Mr Sunak labelled plans for an Armistice Day protest as "provocative and disrespectful" and said there was a “clear and present risk that the Cenotaph and other war memorials could be desecrated".
Meanwhile, the Home Secretary Suella Braverman called it "entirely unacceptable to desecrate Armistice Day with a hate march through London".
Sir Mark said: "If over the next few days the intelligence evolves further and we get to such a high threshold - it's only been done once in a decade - where we need to say to the home secretary we need to ban the march element, then of course we will do."
"But that's a last resort we haven't reached," he told the BBC.
Meanwhile, asked whether he believes pro-Palestinian marches should be allowed to take place on Saturday, Lord Soames - Winston Churchill's grandson and Tory Party grandee - told Andrew: "I think that a lot of people died during the war to assert freedom.
"And because you may not agree or disagree with their views and because it is very contentious and very difficult, it's going to put tremendous strain on the police, I think it must be allowed to go ahead. It's nowhere near the Cenotaph.
"It's in the afternoon and most of these people, 90% of those people are not there to make trouble.
"They're there to express a deeply held view.

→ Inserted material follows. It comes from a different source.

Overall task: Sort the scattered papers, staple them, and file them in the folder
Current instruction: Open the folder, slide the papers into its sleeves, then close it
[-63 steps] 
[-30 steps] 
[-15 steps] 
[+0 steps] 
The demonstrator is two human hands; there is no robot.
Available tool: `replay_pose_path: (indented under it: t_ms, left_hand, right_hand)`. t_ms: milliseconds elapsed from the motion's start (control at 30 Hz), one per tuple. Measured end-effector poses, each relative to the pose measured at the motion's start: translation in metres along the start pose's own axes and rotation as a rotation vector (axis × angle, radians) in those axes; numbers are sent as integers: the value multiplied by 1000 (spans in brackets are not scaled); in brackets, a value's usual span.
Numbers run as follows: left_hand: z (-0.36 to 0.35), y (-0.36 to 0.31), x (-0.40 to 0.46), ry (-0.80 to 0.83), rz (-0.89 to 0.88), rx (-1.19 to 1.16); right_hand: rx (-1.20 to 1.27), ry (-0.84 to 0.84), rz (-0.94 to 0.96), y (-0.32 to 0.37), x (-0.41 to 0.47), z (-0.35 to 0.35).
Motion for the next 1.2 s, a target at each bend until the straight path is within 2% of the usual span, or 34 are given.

And I think it must be allowed to go ahead and I think it would be a great mistake to play politics with it."
Pro-Palestine activists have pledged to press on with the demonstration.
Raghad Altikriti of the Muslim Association of Britain said that the protest would go ahead on Saturday, telling LBC's Andrew Marr that if the official organising groups pulled out, more sinister "fringe" elements could launch their own march instead.
"We do have respect for Armistice Day," she said. "We are not marching on Remembrance Sunday... the banning of this protest would be dishonouring the memory of those who fought for freedom of speech, freedom of assembly."